==== Study material

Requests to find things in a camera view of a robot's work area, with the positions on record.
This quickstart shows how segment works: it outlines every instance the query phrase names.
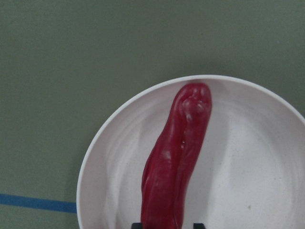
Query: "red chili pepper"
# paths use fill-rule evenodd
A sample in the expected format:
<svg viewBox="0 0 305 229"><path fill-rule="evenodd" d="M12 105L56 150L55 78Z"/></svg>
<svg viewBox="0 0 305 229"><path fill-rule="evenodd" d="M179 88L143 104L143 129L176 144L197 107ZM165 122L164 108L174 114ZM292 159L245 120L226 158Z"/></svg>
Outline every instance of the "red chili pepper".
<svg viewBox="0 0 305 229"><path fill-rule="evenodd" d="M143 172L143 229L182 228L185 194L211 110L211 93L204 83L187 84L175 96Z"/></svg>

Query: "bowl rim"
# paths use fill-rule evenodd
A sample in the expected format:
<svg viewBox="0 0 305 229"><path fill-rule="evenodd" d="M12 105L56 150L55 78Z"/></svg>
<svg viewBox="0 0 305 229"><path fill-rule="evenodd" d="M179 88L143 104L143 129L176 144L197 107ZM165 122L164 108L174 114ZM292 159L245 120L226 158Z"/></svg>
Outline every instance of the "bowl rim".
<svg viewBox="0 0 305 229"><path fill-rule="evenodd" d="M303 123L303 125L305 126L305 118L301 115L301 113L299 113L290 103L288 103L285 99L283 99L282 97L280 97L279 95L277 95L276 93L270 91L269 89L266 89L256 83L244 80L244 79L240 79L240 78L235 78L235 77L231 77L231 76L224 76L224 75L216 75L216 74L200 74L200 75L190 75L190 76L183 76L183 77L179 77L179 78L175 78L175 79L171 79L168 81L164 81L162 83L158 83L154 86L151 86L147 89L145 89L144 91L136 94L135 96L133 96L132 98L130 98L129 100L127 100L125 103L123 103L119 108L117 108L108 118L107 120L103 123L103 125L100 127L100 129L97 131L97 133L95 134L94 138L92 139L86 153L85 156L83 158L83 161L81 163L81 169L79 172L79 176L78 176L78 181L77 181L77 189L76 189L76 211L77 211L77 219L78 219L78 223L79 223L79 227L80 229L84 229L83 224L82 224L82 218L81 218L81 207L80 207L80 198L81 198L81 182L82 182L82 177L83 177L83 173L84 173L84 169L85 166L87 164L87 160L88 157L90 155L90 152L93 149L93 146L95 145L95 143L97 142L98 138L100 137L101 133L104 131L104 129L107 127L107 125L114 119L114 117L119 114L124 108L126 108L127 106L129 106L131 103L133 103L134 101L136 101L137 99L141 98L142 96L148 94L149 92L152 92L156 89L159 89L161 87L173 84L173 83L178 83L178 82L184 82L184 81L190 81L190 80L202 80L202 79L213 79L213 80L221 80L221 81L227 81L227 82L234 82L234 83L240 83L243 85L247 85L250 86L256 90L262 91L265 94L273 97L274 99L276 99L277 101L279 101L280 103L282 103L286 108L288 108L291 112L294 113L294 115L296 115L296 117Z"/></svg>

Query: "blue line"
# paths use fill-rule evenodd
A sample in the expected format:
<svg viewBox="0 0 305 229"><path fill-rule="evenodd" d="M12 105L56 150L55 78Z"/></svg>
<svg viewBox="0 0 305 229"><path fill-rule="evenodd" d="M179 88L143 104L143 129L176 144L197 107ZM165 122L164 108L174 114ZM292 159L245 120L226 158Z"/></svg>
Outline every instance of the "blue line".
<svg viewBox="0 0 305 229"><path fill-rule="evenodd" d="M0 194L0 204L76 213L76 203Z"/></svg>

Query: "green surface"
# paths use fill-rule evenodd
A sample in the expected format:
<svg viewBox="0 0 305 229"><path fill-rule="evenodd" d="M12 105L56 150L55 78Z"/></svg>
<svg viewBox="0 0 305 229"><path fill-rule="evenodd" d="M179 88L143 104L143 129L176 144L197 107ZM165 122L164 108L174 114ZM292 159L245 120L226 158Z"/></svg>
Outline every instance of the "green surface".
<svg viewBox="0 0 305 229"><path fill-rule="evenodd" d="M304 37L304 0L1 0L0 193L75 202L103 122L169 79L242 78L304 116ZM0 205L0 228L77 228L77 219Z"/></svg>

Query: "white bowl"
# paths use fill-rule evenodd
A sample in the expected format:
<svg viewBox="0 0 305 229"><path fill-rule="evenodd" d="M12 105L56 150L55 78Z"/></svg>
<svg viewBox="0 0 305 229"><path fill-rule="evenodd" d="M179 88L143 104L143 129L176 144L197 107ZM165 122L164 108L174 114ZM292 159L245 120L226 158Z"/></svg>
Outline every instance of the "white bowl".
<svg viewBox="0 0 305 229"><path fill-rule="evenodd" d="M209 85L213 110L190 180L183 229L305 228L305 119L273 92L244 80L196 75L153 86L100 128L81 166L81 229L140 221L142 171L178 90Z"/></svg>

========

## What the task asks
Please give all of the data again, exact and free of pictures.

## Answer to the exercise
Requests to find things in a camera view of a robot's work area, with the positions on record.
This quickstart shows how segment works: it outlines every instance the query phrase names.
Query: "red chili pepper"
# paths use fill-rule evenodd
A sample in the expected format:
<svg viewBox="0 0 305 229"><path fill-rule="evenodd" d="M12 105L56 150L55 78Z"/></svg>
<svg viewBox="0 0 305 229"><path fill-rule="evenodd" d="M179 88L143 104L143 129L176 144L197 107ZM165 122L164 108L174 114ZM292 159L245 120L226 158Z"/></svg>
Outline every instance of the "red chili pepper".
<svg viewBox="0 0 305 229"><path fill-rule="evenodd" d="M143 172L143 229L182 228L185 194L211 110L211 93L204 83L187 84L175 96Z"/></svg>

Query: "bowl rim"
# paths use fill-rule evenodd
A sample in the expected format:
<svg viewBox="0 0 305 229"><path fill-rule="evenodd" d="M12 105L56 150L55 78Z"/></svg>
<svg viewBox="0 0 305 229"><path fill-rule="evenodd" d="M179 88L143 104L143 129L176 144L197 107ZM165 122L164 108L174 114ZM292 159L245 120L226 158Z"/></svg>
Outline every instance of the "bowl rim".
<svg viewBox="0 0 305 229"><path fill-rule="evenodd" d="M303 123L303 125L305 126L305 118L301 115L301 113L299 113L290 103L288 103L285 99L283 99L282 97L280 97L279 95L277 95L276 93L270 91L269 89L266 89L256 83L244 80L244 79L240 79L240 78L235 78L235 77L231 77L231 76L224 76L224 75L216 75L216 74L200 74L200 75L190 75L190 76L183 76L183 77L179 77L179 78L175 78L175 79L171 79L168 81L164 81L162 83L158 83L154 86L151 86L147 89L145 89L144 91L136 94L135 96L133 96L132 98L130 98L129 100L127 100L125 103L123 103L119 108L117 108L108 118L107 120L103 123L103 125L100 127L100 129L97 131L97 133L95 134L94 138L92 139L86 153L85 156L83 158L83 161L81 163L81 169L79 172L79 176L78 176L78 181L77 181L77 189L76 189L76 211L77 211L77 219L78 219L78 223L79 223L79 227L80 229L84 229L83 224L82 224L82 218L81 218L81 207L80 207L80 198L81 198L81 182L82 182L82 177L83 177L83 173L84 173L84 169L85 166L87 164L87 160L88 157L90 155L90 152L93 149L93 146L95 145L95 143L97 142L98 138L100 137L101 133L104 131L104 129L107 127L107 125L114 119L114 117L119 114L124 108L126 108L127 106L129 106L131 103L133 103L134 101L136 101L137 99L141 98L142 96L148 94L149 92L152 92L156 89L159 89L161 87L173 84L173 83L178 83L178 82L184 82L184 81L190 81L190 80L202 80L202 79L213 79L213 80L221 80L221 81L227 81L227 82L234 82L234 83L240 83L243 85L247 85L250 86L256 90L262 91L265 94L273 97L274 99L276 99L277 101L279 101L280 103L282 103L286 108L288 108L291 112L294 113L294 115L296 115L296 117Z"/></svg>

Query: "blue line"
# paths use fill-rule evenodd
A sample in the expected format:
<svg viewBox="0 0 305 229"><path fill-rule="evenodd" d="M12 105L56 150L55 78Z"/></svg>
<svg viewBox="0 0 305 229"><path fill-rule="evenodd" d="M179 88L143 104L143 129L176 144L197 107ZM165 122L164 108L174 114ZM292 159L245 120L226 158Z"/></svg>
Outline every instance of the "blue line".
<svg viewBox="0 0 305 229"><path fill-rule="evenodd" d="M0 194L0 204L76 213L76 203Z"/></svg>

Query: "green surface"
# paths use fill-rule evenodd
A sample in the expected format:
<svg viewBox="0 0 305 229"><path fill-rule="evenodd" d="M12 105L56 150L55 78Z"/></svg>
<svg viewBox="0 0 305 229"><path fill-rule="evenodd" d="M179 88L143 104L143 129L176 144L197 107ZM165 122L164 108L174 114ZM292 159L245 120L226 158Z"/></svg>
Outline every instance of the "green surface".
<svg viewBox="0 0 305 229"><path fill-rule="evenodd" d="M304 37L304 0L1 0L0 193L75 202L103 122L169 79L242 78L304 116ZM0 205L0 228L77 228L77 219Z"/></svg>

Query: "white bowl"
# paths use fill-rule evenodd
A sample in the expected format:
<svg viewBox="0 0 305 229"><path fill-rule="evenodd" d="M12 105L56 150L55 78Z"/></svg>
<svg viewBox="0 0 305 229"><path fill-rule="evenodd" d="M179 88L143 104L143 129L176 144L197 107ZM165 122L164 108L174 114ZM292 159L245 120L226 158Z"/></svg>
Outline every instance of the "white bowl".
<svg viewBox="0 0 305 229"><path fill-rule="evenodd" d="M209 85L213 110L190 180L183 229L305 228L305 119L273 92L244 80L196 75L153 86L100 128L81 166L81 229L140 221L142 171L178 90Z"/></svg>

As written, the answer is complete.